What the task asks → The task calls for each record to be given again exactly.

Task material →
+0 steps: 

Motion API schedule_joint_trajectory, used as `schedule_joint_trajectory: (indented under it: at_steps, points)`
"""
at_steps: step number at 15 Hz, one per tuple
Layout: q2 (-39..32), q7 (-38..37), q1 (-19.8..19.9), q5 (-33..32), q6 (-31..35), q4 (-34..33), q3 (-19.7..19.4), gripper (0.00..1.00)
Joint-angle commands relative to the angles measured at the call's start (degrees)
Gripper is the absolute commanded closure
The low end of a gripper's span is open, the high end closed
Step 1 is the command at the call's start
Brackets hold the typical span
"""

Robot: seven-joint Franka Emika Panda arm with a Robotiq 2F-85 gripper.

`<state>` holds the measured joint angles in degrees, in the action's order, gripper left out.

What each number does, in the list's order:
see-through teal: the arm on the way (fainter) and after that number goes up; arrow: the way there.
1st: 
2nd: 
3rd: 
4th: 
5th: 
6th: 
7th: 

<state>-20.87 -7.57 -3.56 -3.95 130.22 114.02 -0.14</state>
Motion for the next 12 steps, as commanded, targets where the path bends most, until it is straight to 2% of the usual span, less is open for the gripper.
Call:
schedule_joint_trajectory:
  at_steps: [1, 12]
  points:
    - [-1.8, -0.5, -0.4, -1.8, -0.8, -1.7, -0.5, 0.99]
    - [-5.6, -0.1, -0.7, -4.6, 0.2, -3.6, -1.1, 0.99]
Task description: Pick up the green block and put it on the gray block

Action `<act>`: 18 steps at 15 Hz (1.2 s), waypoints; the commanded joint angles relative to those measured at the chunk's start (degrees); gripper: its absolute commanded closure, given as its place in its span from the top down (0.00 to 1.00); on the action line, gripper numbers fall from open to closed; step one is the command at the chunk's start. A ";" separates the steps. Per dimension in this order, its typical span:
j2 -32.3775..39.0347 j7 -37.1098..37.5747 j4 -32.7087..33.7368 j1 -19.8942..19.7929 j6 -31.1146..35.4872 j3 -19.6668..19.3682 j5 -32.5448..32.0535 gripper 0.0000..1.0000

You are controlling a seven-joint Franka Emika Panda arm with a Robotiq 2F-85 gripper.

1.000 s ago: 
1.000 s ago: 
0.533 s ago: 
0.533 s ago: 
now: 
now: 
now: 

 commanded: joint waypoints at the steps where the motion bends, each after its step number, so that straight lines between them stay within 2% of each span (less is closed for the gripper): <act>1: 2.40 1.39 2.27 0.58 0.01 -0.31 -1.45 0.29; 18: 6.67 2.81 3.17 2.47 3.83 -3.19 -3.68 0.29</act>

Solution to this task →
+0 steps: 

Motion API schedule_joint_trajectory, used as `schedule_joint_trajectory: (indented under it: at_steps, points)`
"""
at_steps: step number at 15 Hz, one per tuple
Layout: q2 (-39..32), q7 (-38..37), q1 (-19.8..19.9), q5 (-33..32), q6 (-31..35), q4 (-34..33), q3 (-19.7..19.4), gripper (0.00..1.00)
Joint-angle commands relative to the angles measured at the call's start (degrees)
Gripper is the absolute commanded closure
The low end of a gripper's span is open, the high end closed
Step 1 is the command at the call's start
Brackets hold the typical span
"""

Robot: seven-joint Franka Emika Panda arm with a Robotiq 2F-85 gripper.

`<state>` holds the measured joint angles in degrees, in the action's order, gripper left out.

What each number does, in the list's order:
see-through teal: the arm on the way (fainter) and after that number goes up; arrow: the way there.
1st: 
2nd: 
3rd: 
4th: 
5th: 
6th: 
7th: 

<state>-20.87 -7.57 -3.56 -3.95 130.22 114.02 -0.14</state>
Motion for the next 12 steps, as commanded, targets where the path bends most, until it is straight to 2% of the usual span, less is open for the gripper.
Call:
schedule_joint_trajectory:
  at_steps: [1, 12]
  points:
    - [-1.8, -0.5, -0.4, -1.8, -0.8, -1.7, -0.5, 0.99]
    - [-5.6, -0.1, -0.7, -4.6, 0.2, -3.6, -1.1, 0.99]
Task description: Pick up the green block and put it on the gray block

Action `<act>`: 18 steps at 15 Hz (1.2 s), waypoints; the commanded joint angles relative to those measured at the chunk's start (degrees); gripper: its absolute commanded closure, given as its place in its span from the top down (0.00 to 1.00); on the action line, gripper numbers fall from open to closed; step one is the command at the chunk's start. A ";" separates the steps. Per dimension in this order, its typical span:
j2 -32.3775..39.0347 j7 -37.1098..37.5747 j4 -32.7087..33.7368 j1 -19.8942..19.7929 j6 -31.1146..35.4872 j3 -19.6668..19.3682 j5 -32.5448..32.0535 gripper 0.0000..1.0000

You are controlling a seven-joint Franka Emika Panda arm with a Robotiq 2F-85 gripper.

1.000 s ago: 
1.000 s ago: 
0.533 s ago: 
0.533 s ago: 
now: 
now: 
now: 

 commanded: joint waypoints at the steps where the motion bends, each after its step number, so that straight lines between them stay within 2% of each span (less is closed for the gripper): <act>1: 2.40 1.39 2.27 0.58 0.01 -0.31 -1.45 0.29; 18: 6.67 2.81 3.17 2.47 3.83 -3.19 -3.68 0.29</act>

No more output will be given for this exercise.